-- PROBLEM --
Gather up every line from the entries below that uses the word "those".

Items from a dataset
================================

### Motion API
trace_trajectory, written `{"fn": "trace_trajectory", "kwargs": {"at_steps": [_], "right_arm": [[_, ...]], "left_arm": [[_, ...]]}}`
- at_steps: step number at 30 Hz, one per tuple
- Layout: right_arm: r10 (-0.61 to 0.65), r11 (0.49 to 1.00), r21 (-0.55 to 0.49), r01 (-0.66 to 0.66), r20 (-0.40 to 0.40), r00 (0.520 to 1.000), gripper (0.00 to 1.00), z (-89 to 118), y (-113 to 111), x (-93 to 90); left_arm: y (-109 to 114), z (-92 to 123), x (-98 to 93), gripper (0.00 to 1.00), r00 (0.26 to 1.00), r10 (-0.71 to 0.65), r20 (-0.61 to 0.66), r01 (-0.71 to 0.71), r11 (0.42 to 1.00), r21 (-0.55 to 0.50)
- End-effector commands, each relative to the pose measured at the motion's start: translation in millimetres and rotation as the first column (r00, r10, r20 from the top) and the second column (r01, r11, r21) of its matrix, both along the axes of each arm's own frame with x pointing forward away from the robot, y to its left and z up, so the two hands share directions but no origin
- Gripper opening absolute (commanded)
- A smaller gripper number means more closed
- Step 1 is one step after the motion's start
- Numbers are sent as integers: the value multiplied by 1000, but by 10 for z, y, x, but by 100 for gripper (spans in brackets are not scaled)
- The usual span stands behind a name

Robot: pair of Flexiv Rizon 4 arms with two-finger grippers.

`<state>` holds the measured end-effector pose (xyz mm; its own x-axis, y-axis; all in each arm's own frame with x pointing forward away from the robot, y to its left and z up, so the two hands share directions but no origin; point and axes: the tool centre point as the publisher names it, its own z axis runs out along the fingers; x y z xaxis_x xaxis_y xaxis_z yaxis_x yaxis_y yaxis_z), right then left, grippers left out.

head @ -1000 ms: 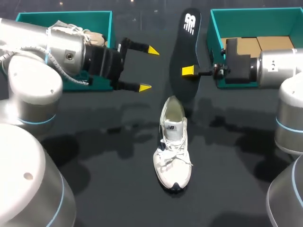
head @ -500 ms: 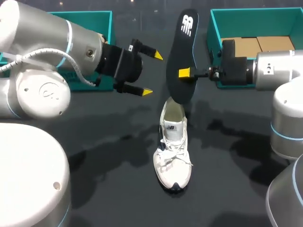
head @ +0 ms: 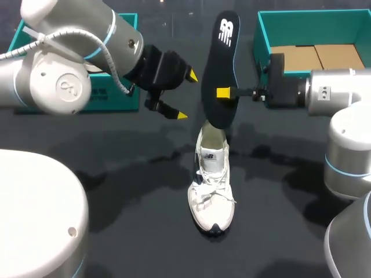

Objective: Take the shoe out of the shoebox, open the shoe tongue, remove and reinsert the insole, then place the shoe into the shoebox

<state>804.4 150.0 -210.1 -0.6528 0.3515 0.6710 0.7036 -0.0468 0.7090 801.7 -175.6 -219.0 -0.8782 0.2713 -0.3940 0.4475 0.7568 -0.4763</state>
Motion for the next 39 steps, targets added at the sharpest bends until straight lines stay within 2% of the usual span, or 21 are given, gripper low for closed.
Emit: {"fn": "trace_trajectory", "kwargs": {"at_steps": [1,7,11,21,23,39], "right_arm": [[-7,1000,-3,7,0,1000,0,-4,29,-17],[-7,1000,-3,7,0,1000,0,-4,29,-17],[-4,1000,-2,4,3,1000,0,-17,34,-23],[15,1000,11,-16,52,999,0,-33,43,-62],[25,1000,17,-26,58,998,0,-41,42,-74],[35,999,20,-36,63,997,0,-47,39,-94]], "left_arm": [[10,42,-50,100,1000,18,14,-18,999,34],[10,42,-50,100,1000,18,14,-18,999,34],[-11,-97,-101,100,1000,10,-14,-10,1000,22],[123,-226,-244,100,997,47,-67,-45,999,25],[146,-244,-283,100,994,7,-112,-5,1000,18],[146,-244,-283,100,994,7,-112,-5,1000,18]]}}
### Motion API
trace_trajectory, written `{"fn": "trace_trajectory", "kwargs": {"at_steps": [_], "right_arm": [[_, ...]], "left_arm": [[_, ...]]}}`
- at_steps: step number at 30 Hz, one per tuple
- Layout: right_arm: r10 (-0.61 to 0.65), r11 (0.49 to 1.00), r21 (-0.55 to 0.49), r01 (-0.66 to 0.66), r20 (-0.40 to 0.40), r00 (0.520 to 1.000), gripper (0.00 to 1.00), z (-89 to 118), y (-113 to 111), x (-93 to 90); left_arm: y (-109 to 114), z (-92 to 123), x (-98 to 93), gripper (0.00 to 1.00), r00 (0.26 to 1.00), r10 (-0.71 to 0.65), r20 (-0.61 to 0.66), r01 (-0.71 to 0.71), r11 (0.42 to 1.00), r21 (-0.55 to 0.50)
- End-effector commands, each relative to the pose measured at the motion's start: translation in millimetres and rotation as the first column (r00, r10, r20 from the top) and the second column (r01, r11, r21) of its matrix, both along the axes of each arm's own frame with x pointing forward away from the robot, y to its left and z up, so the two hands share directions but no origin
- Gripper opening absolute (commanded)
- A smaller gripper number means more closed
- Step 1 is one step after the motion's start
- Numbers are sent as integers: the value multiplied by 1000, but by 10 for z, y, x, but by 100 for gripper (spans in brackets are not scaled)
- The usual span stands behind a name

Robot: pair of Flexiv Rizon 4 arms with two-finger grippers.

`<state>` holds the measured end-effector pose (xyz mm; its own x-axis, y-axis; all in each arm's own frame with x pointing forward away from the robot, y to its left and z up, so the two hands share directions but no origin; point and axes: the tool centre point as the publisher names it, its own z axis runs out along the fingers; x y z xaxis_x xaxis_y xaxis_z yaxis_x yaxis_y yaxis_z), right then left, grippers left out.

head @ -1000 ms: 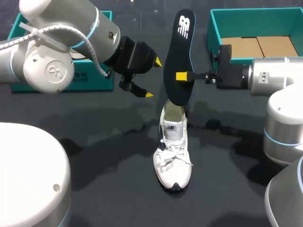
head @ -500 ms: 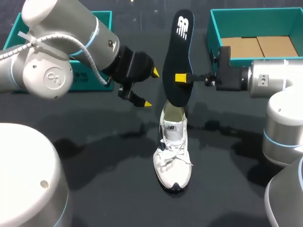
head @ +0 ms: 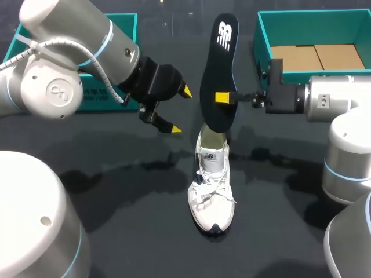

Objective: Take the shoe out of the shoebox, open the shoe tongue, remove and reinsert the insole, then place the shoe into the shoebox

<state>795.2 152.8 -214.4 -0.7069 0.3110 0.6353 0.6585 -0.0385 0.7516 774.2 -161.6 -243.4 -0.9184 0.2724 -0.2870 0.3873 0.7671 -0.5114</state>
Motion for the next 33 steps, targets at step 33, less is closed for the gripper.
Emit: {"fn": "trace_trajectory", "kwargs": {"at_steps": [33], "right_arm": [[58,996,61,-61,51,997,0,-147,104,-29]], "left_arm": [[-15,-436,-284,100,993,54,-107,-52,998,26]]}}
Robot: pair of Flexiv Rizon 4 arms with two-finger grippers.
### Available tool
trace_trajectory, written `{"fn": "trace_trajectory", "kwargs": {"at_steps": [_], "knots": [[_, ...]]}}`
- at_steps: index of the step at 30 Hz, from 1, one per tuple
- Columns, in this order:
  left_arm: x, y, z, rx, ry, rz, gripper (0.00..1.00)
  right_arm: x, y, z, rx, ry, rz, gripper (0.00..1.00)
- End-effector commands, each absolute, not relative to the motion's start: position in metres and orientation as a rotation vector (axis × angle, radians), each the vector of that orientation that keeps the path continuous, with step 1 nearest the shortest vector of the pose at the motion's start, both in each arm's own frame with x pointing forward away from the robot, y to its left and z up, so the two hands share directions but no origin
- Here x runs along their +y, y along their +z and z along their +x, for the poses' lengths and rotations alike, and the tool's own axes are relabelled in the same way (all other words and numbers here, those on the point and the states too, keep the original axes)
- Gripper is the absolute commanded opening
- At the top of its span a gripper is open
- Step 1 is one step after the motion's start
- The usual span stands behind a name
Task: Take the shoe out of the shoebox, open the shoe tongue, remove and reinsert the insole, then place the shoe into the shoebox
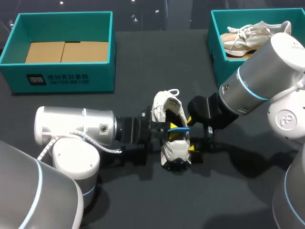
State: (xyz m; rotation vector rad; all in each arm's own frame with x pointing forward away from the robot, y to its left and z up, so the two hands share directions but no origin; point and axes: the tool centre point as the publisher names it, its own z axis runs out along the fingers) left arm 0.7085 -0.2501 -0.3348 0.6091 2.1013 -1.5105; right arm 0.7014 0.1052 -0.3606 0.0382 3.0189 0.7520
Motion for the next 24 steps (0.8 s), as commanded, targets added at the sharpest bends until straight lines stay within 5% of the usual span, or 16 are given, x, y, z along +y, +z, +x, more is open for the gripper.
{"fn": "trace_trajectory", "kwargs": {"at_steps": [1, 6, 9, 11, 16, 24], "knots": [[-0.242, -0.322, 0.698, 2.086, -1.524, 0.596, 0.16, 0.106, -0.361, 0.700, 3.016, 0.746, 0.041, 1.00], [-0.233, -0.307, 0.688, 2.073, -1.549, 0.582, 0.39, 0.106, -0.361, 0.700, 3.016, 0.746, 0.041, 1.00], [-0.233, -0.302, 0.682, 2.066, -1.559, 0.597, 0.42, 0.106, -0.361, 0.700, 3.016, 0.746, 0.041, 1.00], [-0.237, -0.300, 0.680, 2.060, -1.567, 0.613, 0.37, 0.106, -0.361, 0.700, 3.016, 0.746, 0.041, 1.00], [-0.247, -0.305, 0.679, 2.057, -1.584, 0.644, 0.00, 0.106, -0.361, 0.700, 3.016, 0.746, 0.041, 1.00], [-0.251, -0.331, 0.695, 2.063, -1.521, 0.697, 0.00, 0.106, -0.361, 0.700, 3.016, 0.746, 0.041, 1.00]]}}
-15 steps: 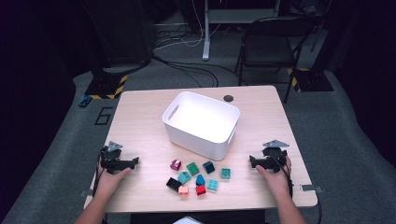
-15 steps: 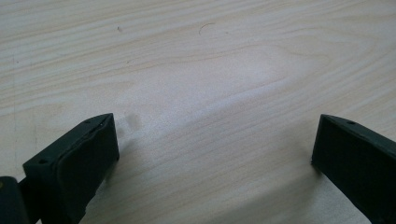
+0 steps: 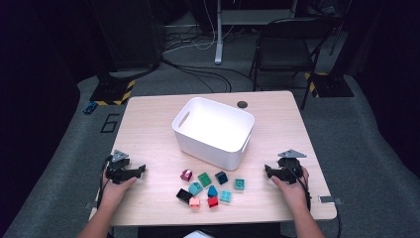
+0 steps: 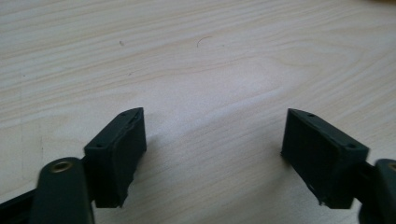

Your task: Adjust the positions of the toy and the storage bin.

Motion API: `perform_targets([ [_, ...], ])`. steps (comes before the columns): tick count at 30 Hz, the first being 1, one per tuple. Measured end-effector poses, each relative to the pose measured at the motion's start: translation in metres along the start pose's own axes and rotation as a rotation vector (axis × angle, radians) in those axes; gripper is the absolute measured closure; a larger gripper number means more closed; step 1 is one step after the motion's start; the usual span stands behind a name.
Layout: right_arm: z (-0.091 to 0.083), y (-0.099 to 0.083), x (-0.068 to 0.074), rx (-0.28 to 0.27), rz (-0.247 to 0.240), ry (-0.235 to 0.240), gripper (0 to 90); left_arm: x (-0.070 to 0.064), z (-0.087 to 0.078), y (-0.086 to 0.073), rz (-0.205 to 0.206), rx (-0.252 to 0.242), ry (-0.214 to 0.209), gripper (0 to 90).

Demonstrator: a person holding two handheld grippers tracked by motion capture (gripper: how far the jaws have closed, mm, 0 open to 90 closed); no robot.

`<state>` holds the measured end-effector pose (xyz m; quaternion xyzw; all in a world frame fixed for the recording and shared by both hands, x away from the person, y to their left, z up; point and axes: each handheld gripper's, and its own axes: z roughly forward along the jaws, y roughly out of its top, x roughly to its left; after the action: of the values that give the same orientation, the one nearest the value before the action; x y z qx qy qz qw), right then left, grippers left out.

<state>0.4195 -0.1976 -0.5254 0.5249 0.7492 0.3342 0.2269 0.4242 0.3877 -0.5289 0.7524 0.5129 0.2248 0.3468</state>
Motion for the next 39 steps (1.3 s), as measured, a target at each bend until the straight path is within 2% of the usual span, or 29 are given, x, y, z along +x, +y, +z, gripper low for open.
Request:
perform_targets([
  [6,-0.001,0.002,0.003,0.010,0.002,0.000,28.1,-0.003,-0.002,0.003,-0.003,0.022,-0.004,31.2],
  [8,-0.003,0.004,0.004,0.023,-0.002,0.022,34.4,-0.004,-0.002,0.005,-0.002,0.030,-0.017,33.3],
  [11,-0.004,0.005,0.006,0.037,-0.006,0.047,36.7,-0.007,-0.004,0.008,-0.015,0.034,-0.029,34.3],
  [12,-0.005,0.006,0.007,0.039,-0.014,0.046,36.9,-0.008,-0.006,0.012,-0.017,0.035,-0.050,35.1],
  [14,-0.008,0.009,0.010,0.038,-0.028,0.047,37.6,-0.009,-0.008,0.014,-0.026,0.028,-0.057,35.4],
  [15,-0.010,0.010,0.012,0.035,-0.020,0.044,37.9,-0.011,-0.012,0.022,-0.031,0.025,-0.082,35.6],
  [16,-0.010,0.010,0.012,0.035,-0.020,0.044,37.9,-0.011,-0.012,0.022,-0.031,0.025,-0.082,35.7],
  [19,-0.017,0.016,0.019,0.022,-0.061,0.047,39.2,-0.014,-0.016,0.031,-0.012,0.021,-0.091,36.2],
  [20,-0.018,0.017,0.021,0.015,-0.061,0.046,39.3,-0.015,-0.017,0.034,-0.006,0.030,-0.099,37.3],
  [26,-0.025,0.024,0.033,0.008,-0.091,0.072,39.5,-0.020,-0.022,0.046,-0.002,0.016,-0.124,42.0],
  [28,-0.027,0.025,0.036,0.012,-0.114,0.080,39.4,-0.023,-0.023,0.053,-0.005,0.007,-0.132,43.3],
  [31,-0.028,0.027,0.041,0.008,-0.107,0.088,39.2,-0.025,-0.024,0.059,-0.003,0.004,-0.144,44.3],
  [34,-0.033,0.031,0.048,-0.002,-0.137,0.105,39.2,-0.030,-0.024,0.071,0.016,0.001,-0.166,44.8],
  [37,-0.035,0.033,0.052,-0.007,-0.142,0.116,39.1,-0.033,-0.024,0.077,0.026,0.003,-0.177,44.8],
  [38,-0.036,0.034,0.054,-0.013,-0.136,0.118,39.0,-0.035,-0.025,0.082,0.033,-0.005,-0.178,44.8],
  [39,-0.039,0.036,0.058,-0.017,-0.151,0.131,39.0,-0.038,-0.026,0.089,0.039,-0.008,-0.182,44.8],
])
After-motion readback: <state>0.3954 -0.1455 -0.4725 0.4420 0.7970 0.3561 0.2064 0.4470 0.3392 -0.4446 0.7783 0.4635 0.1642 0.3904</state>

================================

-- RESPONSE BELOW --
- Here x runs along their +y, y along their +z and z along their +x, for the poses' lengths and rotations alike, and the tool's own axes are relabelled in the same way (all other words and numbers here, those on the point and the states too, keep the original axes)
Motion API: `perform_targets([ [_, ...], ])`. steps (comes before the columns): tick count at 30 Hz, the first being 1, one per tuple. Measured end-effector poses, each relative to the pose measured at the motion's start: translation in metres along the start pose's own axes and rotation as a rotation vector (axis × angle, radians) in those axes; gripper is the absolute measured closure; a larger gripper number means more closed; step 1 is one step after the motion's start; the usual span stands behind a name.

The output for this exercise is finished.